If you pursue this path of violence-answering-violence, this seemingly bible-driven notion that and eye for an eye will somehow result in peace, you're heading down the same road. Being among the richer classes does not grant you some sort of right to murder based on property values, it just doesn't, any more than being poor or addicted or both grants some thief the right to murder in order to access cash and property. You aren't 'better' simply because you have a weapon and a bit of training. You can call me or even my country all the silly names you like, but the facts regarding the level of hostility and the tragic outcomes speak for themselves. Canada's crime rates are at their lowest rates ever, in almost every category, though white collar theft is of course thriving. No one punishes the rich when they steal, especially if their victims are the poor.

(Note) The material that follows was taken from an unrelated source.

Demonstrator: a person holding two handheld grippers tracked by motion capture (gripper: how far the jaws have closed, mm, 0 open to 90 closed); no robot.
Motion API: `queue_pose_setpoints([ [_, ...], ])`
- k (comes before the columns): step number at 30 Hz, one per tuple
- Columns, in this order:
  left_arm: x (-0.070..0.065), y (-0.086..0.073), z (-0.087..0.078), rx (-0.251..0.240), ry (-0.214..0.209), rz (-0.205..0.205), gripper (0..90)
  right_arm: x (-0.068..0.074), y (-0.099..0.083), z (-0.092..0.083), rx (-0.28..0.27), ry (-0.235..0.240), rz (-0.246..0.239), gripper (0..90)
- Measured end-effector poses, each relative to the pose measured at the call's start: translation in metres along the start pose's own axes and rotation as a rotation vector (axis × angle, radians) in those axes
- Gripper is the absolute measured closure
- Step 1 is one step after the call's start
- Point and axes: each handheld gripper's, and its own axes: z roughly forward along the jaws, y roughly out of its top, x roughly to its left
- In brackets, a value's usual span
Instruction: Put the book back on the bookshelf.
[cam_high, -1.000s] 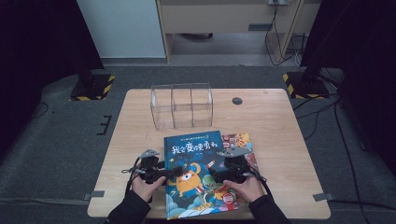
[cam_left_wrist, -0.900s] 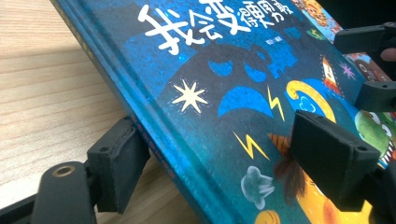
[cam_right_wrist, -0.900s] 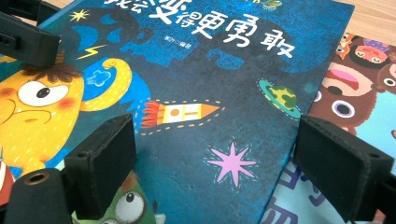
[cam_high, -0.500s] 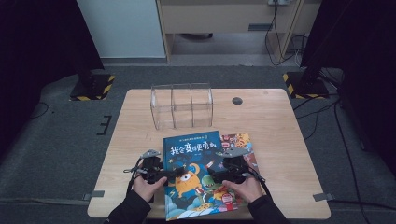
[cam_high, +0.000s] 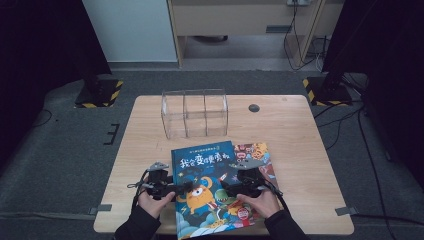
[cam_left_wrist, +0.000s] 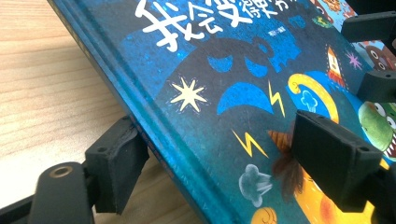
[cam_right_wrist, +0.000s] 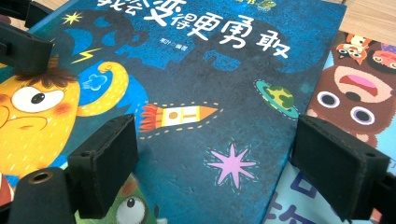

Thanks for that addition silencertalk; it addresses what I said about the phone tucked in the belt nicely, along with all manner of other sorts of carelessness. People often think they have a right to treat the world like their living room when it just ain't so. Just as some places (admittedly very few these days) don't have a McDonald's, there are a lot of places one can travel, including in my country and obviously in the USA, where flaunting one's wealth openly is simply foolish. Making simple changes in behaviour to discourage easy theft or even the recognition of wealth makes sense. If you don't wag the hotdog in the air, seagulls won't swoop down and grab it.